Wednesday, September 29, 2010

Glenn's Theory No. 2 - Professional Ambiguity

This is a little trickier to grasp than Theory No. 1 but here goes!

In order to be successful you need to be able to cope with a greater level of ambiguity. That is not to say that you aren't clear or direct and to the point with your direct reports; rather that you need to be able to sleep at night knowing that the way that you think the business you own is being conducted may not be quite right.



Take the example of a supervisor. As the name suggests they supervise. It is not difficult to see that they have very close control over their reports on the basis that they are close to watching almost every move they make (something they will probably do until they are confident the report is doing it correctly.
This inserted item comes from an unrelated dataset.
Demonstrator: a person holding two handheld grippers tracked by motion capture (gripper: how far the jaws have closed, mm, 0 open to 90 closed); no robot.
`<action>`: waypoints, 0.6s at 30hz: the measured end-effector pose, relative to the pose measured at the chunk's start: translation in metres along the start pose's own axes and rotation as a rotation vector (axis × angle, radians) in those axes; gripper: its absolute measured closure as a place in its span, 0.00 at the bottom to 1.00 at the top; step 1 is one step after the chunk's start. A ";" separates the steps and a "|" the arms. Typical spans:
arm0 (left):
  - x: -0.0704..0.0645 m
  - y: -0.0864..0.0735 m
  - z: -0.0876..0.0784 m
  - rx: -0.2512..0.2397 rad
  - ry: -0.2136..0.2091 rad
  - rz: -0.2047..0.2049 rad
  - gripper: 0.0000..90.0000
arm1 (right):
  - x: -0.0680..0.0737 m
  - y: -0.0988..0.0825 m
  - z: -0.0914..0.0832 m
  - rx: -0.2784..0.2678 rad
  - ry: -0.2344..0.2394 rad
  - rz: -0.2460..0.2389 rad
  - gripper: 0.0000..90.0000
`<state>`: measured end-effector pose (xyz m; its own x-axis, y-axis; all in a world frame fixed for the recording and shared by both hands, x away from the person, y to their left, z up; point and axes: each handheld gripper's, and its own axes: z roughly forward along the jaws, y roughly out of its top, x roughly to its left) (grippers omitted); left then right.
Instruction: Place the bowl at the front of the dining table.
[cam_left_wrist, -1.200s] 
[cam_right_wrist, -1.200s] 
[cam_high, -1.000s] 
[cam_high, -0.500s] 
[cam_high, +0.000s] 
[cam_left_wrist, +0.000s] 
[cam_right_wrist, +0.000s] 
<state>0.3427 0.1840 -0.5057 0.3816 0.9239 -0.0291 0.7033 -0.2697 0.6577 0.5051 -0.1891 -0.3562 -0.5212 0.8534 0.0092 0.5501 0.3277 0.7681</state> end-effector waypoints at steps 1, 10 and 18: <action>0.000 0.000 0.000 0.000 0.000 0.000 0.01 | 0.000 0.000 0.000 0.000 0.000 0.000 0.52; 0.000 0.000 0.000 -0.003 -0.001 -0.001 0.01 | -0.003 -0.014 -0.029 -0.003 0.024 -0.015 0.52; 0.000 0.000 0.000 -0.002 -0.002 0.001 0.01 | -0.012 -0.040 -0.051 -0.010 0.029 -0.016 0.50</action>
Compare this to the example of a Chief Executive Officer (CEO). They spend most of their time in meetings or City Offices and most rarely get to see what is actually happening at the coal face. (That is not a criticism - the share holders would be concerned if they supervised the workers personally!). They entrust (or empower) their reports to control how the work gets done.


As organisations get bigger, the gap between who actually does the work and who is the one "at the top" being considered to be successful becomes larger. With this gap comes a whole combination of empowerment entrusting and chinese whispers and interpretation and translation etc. This relinquishing of the controls means that there will naturally be ambiguity between how the CEO thinks business gets done and how it actually gets done.
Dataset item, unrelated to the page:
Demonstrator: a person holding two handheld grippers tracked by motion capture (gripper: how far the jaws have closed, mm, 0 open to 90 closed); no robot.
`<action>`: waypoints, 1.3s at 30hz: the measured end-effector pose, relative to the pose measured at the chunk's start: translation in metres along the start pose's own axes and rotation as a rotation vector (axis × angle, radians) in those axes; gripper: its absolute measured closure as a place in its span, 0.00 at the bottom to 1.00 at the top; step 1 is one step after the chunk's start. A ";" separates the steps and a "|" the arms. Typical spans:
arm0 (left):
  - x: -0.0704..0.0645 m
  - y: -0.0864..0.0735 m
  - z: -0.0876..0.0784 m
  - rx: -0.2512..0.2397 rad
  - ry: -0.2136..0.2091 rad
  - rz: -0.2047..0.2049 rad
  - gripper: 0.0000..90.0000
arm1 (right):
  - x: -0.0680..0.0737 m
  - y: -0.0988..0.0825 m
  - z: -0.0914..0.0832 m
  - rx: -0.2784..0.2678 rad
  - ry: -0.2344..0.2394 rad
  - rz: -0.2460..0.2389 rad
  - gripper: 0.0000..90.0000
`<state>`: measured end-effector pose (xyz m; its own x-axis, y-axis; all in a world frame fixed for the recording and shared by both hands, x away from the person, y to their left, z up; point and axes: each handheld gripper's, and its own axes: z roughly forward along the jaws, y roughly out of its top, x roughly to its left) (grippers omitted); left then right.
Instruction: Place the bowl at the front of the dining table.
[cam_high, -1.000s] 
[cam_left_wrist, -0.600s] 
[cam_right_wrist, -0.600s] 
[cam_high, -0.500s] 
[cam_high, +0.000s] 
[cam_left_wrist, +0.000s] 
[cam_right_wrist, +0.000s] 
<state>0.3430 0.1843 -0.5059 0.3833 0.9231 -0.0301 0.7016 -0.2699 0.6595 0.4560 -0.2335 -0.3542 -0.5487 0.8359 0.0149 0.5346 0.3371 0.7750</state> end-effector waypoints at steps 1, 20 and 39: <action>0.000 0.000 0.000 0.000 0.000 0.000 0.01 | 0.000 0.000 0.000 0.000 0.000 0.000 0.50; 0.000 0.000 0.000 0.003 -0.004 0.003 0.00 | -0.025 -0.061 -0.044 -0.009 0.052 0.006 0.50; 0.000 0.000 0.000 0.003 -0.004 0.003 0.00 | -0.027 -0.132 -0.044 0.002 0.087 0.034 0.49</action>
Recently there has been a series of "backt to the floor" type programmes. The ones where a CEO or MD has returned to the coal face of their company to see how work actually gets done. Fortunately the disguises used have been convincing and they have not suffered from the "let's show them how what we think they would like to see" routine. Instead the ambiguity between what they thought happened and what actually happens has been revealed.


The challenge, therefore, is for  a CEO to stay close enough to the coal face to see what happens but far enough away that they don't get their hands dirty. Or is it?